ACTIVITY. Starting at the first line of the data, print every line up to and including the one with "Please write one", but no pictures.

INFORMATION SUPPLIED.
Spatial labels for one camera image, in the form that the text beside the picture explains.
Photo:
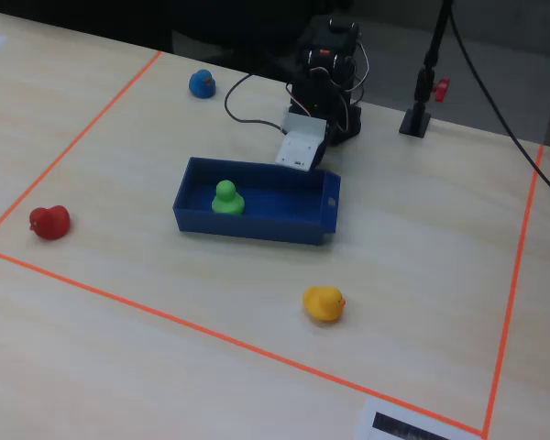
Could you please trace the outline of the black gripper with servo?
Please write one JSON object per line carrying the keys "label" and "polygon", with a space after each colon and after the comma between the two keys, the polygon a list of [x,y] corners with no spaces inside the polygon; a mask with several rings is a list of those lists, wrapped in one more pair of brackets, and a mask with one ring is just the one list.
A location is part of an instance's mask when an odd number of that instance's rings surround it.
{"label": "black gripper with servo", "polygon": [[[325,119],[328,122],[336,118],[337,90],[329,82],[293,82],[289,95],[291,113]],[[329,143],[330,136],[325,135],[314,153],[311,170],[320,165]]]}

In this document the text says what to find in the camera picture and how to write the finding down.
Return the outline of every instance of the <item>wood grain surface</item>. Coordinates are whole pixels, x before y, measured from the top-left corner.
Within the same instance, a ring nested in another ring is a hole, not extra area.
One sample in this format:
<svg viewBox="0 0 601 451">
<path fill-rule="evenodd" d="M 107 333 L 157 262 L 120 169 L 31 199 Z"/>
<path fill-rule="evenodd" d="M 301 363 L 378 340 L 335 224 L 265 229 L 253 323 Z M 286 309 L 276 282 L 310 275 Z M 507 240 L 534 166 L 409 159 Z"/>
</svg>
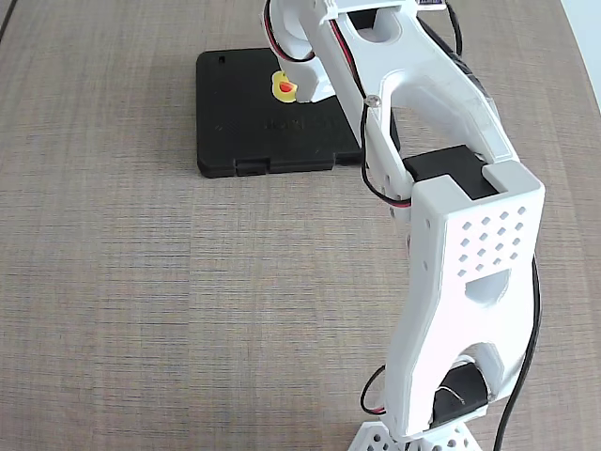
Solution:
<svg viewBox="0 0 601 451">
<path fill-rule="evenodd" d="M 0 450 L 343 451 L 366 419 L 408 231 L 357 169 L 195 167 L 195 59 L 265 46 L 261 7 L 20 0 L 0 45 Z M 544 328 L 503 449 L 596 449 L 593 91 L 560 0 L 455 9 L 468 63 L 548 188 Z M 405 152 L 444 143 L 410 112 L 398 124 Z M 501 409 L 471 425 L 483 449 Z"/>
</svg>

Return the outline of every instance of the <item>black plastic pad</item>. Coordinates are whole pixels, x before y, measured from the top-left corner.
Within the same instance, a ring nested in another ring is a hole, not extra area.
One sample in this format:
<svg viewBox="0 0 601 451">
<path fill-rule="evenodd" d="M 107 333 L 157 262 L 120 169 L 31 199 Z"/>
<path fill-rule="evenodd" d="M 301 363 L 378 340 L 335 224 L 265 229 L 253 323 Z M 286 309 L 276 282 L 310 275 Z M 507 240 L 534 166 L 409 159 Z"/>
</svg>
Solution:
<svg viewBox="0 0 601 451">
<path fill-rule="evenodd" d="M 330 170 L 362 160 L 335 97 L 285 104 L 270 49 L 206 52 L 196 63 L 198 167 L 208 178 Z M 396 125 L 391 135 L 400 148 Z"/>
</svg>

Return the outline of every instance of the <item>cable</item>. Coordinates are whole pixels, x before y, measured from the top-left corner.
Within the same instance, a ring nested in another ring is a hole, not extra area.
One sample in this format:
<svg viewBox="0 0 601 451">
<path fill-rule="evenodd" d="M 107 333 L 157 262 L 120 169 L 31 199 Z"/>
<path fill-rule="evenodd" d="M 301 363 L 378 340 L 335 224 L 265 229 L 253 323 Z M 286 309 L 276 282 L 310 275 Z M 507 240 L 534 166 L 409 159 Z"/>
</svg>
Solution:
<svg viewBox="0 0 601 451">
<path fill-rule="evenodd" d="M 348 46 L 348 42 L 345 39 L 338 23 L 335 20 L 330 21 L 331 30 L 338 40 L 340 47 L 342 49 L 343 54 L 345 55 L 345 59 L 347 60 L 348 67 L 350 68 L 351 75 L 359 92 L 362 95 L 363 100 L 367 99 L 367 95 L 365 93 L 365 89 L 361 83 L 361 77 L 359 76 L 359 70 L 357 69 L 357 62 L 355 61 L 355 57 L 353 53 L 350 51 L 350 47 Z M 382 194 L 376 187 L 372 184 L 367 176 L 367 114 L 369 112 L 369 106 L 364 103 L 363 111 L 361 116 L 361 152 L 362 152 L 362 165 L 361 165 L 361 175 L 363 179 L 363 183 L 367 186 L 369 191 L 371 191 L 375 196 L 377 196 L 380 200 L 386 202 L 388 205 L 392 207 L 397 207 L 399 209 L 406 209 L 411 206 L 411 199 L 392 199 L 385 194 Z"/>
<path fill-rule="evenodd" d="M 453 54 L 461 56 L 461 54 L 463 53 L 463 37 L 461 34 L 461 28 L 459 26 L 459 20 L 455 13 L 455 10 L 448 2 L 447 2 L 447 8 L 449 9 L 449 17 L 451 18 L 451 23 L 453 24 L 453 30 L 455 31 L 455 52 L 453 52 L 453 50 L 444 41 L 444 39 L 442 39 L 426 22 L 424 22 L 420 18 L 418 18 L 418 21 L 424 28 L 424 31 L 427 33 L 427 35 L 432 40 L 434 40 L 438 44 L 438 46 L 448 56 L 452 57 Z M 360 92 L 362 93 L 362 97 L 365 100 L 366 95 L 365 95 L 365 91 L 362 87 L 361 78 L 359 76 L 359 71 L 357 69 L 357 64 L 355 62 L 355 58 L 354 58 L 352 52 L 350 51 L 350 48 L 348 47 L 348 43 L 345 40 L 345 37 L 343 36 L 342 32 L 340 31 L 340 27 L 338 26 L 338 23 L 336 21 L 330 21 L 330 24 L 331 24 L 333 33 L 336 36 L 336 38 L 338 39 L 338 42 L 340 43 L 340 46 L 342 47 L 343 53 L 345 54 L 345 58 L 347 59 L 348 65 L 349 65 L 351 73 L 353 75 L 353 79 L 355 80 L 355 83 L 357 84 L 357 88 L 360 90 Z M 385 202 L 387 202 L 393 206 L 397 206 L 397 207 L 408 207 L 411 205 L 410 199 L 401 200 L 401 201 L 390 199 L 386 195 L 379 192 L 367 178 L 365 129 L 366 129 L 366 124 L 367 124 L 368 111 L 369 111 L 369 106 L 364 105 L 363 110 L 362 110 L 362 121 L 361 121 L 361 141 L 362 141 L 362 154 L 363 154 L 363 163 L 362 163 L 363 181 L 365 182 L 365 184 L 367 185 L 367 187 L 373 194 L 375 194 L 377 197 L 384 200 Z M 519 395 L 522 391 L 522 388 L 524 387 L 524 384 L 526 382 L 526 378 L 528 377 L 528 373 L 532 366 L 532 360 L 533 360 L 534 354 L 536 352 L 536 344 L 538 343 L 538 337 L 540 334 L 541 322 L 542 322 L 542 315 L 541 315 L 542 307 L 541 307 L 540 280 L 538 277 L 538 267 L 536 264 L 536 257 L 532 260 L 532 289 L 533 289 L 532 332 L 531 332 L 530 339 L 528 341 L 528 346 L 526 347 L 526 351 L 524 353 L 524 361 L 522 363 L 522 367 L 520 368 L 519 374 L 517 375 L 516 386 L 515 386 L 512 394 L 509 396 L 509 400 L 507 401 L 507 405 L 505 406 L 505 409 L 504 409 L 502 417 L 501 417 L 501 421 L 499 423 L 499 428 L 497 429 L 497 435 L 495 438 L 495 444 L 494 444 L 493 451 L 501 451 L 505 430 L 507 429 L 507 424 L 509 423 L 509 417 L 511 416 L 511 414 L 514 410 L 514 407 L 517 402 L 517 398 L 519 397 Z M 367 394 L 369 387 L 371 387 L 374 380 L 382 372 L 384 372 L 385 369 L 386 369 L 385 365 L 378 368 L 378 370 L 369 379 L 367 384 L 365 384 L 363 391 L 362 391 L 361 407 L 364 412 L 366 412 L 370 415 L 383 415 L 386 413 L 385 408 L 367 409 L 365 407 L 365 395 Z"/>
<path fill-rule="evenodd" d="M 12 17 L 12 13 L 15 10 L 18 1 L 19 0 L 12 0 L 10 2 L 10 5 L 8 5 L 7 13 L 4 16 L 4 21 L 2 21 L 2 24 L 0 24 L 0 42 L 2 41 L 2 37 L 4 36 L 5 32 L 7 31 L 8 22 Z"/>
<path fill-rule="evenodd" d="M 382 374 L 384 372 L 385 369 L 386 369 L 385 365 L 382 365 L 380 368 L 378 368 L 376 370 L 376 372 L 372 375 L 372 377 L 369 378 L 369 381 L 367 381 L 367 384 L 365 384 L 365 386 L 363 387 L 363 391 L 361 393 L 361 408 L 367 414 L 380 416 L 380 415 L 383 415 L 386 413 L 386 410 L 384 408 L 367 409 L 365 407 L 365 395 L 367 395 L 367 391 L 369 390 L 369 387 L 372 386 L 372 383 L 374 383 L 374 381 L 378 378 L 378 376 L 380 374 Z"/>
<path fill-rule="evenodd" d="M 459 25 L 459 18 L 455 13 L 453 6 L 447 2 L 447 9 L 449 10 L 449 19 L 455 32 L 455 53 L 461 56 L 463 54 L 463 34 L 461 33 L 461 26 Z"/>
<path fill-rule="evenodd" d="M 536 257 L 534 257 L 534 259 L 532 260 L 532 284 L 534 286 L 534 316 L 532 333 L 530 335 L 528 347 L 526 348 L 526 353 L 524 355 L 524 363 L 522 364 L 522 367 L 519 370 L 519 375 L 517 376 L 516 387 L 514 388 L 512 394 L 509 396 L 509 401 L 507 401 L 507 405 L 505 406 L 505 410 L 503 411 L 501 421 L 499 422 L 499 428 L 497 429 L 497 437 L 495 438 L 495 445 L 493 447 L 493 451 L 501 451 L 503 437 L 505 435 L 505 430 L 507 429 L 507 423 L 509 423 L 509 417 L 514 411 L 517 398 L 519 397 L 519 394 L 522 391 L 522 388 L 524 387 L 524 383 L 528 376 L 528 372 L 530 371 L 530 368 L 532 366 L 534 352 L 536 351 L 536 343 L 538 342 L 538 336 L 541 331 L 541 288 L 540 280 L 538 278 L 538 267 L 536 264 Z"/>
<path fill-rule="evenodd" d="M 530 339 L 528 340 L 528 346 L 526 347 L 526 352 L 524 353 L 524 362 L 522 363 L 522 367 L 519 370 L 519 374 L 517 375 L 516 387 L 514 391 L 509 396 L 509 400 L 507 401 L 507 405 L 503 411 L 501 416 L 501 421 L 499 422 L 499 427 L 497 428 L 497 435 L 495 437 L 495 444 L 493 447 L 493 451 L 501 451 L 503 438 L 505 435 L 505 430 L 507 429 L 507 424 L 509 423 L 509 417 L 511 416 L 514 407 L 516 406 L 517 398 L 519 397 L 522 388 L 526 382 L 526 378 L 528 377 L 528 373 L 532 366 L 532 360 L 534 359 L 534 354 L 536 351 L 536 344 L 538 343 L 538 337 L 541 331 L 542 324 L 542 306 L 541 306 L 541 288 L 540 288 L 540 280 L 538 277 L 538 266 L 536 264 L 536 257 L 532 260 L 532 289 L 533 289 L 533 315 L 532 315 L 532 332 L 530 335 Z M 374 373 L 374 375 L 369 378 L 367 384 L 363 388 L 363 392 L 361 394 L 361 408 L 364 412 L 369 413 L 370 415 L 383 415 L 386 413 L 385 408 L 379 409 L 367 409 L 365 407 L 365 395 L 371 387 L 372 383 L 376 380 L 376 378 L 384 372 L 386 366 L 383 365 Z"/>
<path fill-rule="evenodd" d="M 265 29 L 267 30 L 267 37 L 270 40 L 271 47 L 283 60 L 289 61 L 291 63 L 307 63 L 316 57 L 314 52 L 309 53 L 302 59 L 294 58 L 287 54 L 282 46 L 279 44 L 278 40 L 275 38 L 273 33 L 273 25 L 271 23 L 271 0 L 267 0 L 265 2 L 265 9 L 263 10 L 263 21 L 265 22 Z"/>
</svg>

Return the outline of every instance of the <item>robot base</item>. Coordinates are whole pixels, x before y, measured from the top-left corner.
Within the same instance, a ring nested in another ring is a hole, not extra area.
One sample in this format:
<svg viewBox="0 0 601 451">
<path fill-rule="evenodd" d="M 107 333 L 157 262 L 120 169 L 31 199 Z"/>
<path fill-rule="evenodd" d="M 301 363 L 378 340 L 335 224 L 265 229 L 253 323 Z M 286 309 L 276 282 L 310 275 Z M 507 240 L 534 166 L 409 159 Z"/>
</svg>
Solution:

WRITTEN SOLUTION.
Spatial labels for one camera image, in the form that the text beside the picture explains.
Photo:
Could you please trace the outline of the black gripper with servo?
Please write one JSON object per line carrying the keys "label" and "polygon", with a space after each colon and after the comma between the two keys, the polygon a list of [x,y] corners with no spaces inside the polygon; a mask with several rings is a list of those lists, wrapped in one more pair of brackets, and a mask with one ring is just the one list.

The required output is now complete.